## About this task:
A single figure is required: the number of lines in the data below that hold the word "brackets".

(Beginning of Information given)

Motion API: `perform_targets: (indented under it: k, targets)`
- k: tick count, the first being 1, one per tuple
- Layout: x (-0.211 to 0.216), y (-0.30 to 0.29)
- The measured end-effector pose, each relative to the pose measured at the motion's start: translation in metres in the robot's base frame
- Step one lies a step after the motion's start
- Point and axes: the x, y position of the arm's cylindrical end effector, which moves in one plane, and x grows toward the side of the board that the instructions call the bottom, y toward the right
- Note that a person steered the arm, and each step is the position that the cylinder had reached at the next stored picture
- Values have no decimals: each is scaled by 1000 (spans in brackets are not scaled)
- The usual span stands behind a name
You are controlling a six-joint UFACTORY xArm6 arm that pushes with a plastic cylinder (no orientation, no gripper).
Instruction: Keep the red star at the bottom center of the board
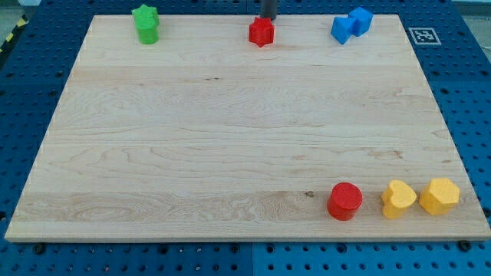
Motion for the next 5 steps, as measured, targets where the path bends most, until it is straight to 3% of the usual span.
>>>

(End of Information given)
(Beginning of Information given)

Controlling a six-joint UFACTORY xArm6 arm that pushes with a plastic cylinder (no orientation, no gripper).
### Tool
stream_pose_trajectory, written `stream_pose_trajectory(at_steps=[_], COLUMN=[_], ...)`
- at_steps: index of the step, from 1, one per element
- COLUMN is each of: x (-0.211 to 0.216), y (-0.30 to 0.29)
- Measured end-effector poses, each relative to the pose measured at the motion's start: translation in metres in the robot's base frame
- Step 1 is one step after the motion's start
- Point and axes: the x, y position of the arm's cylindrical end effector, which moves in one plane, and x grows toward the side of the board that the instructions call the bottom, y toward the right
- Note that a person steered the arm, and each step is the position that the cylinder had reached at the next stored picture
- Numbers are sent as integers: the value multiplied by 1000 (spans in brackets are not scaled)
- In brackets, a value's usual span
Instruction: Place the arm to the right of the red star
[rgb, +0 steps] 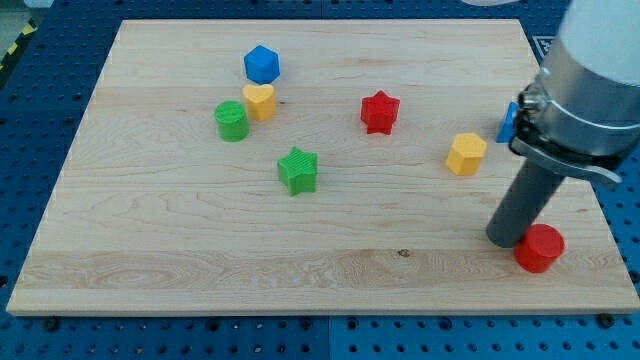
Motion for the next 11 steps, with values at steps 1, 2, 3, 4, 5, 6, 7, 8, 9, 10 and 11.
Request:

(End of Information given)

## Task response:
3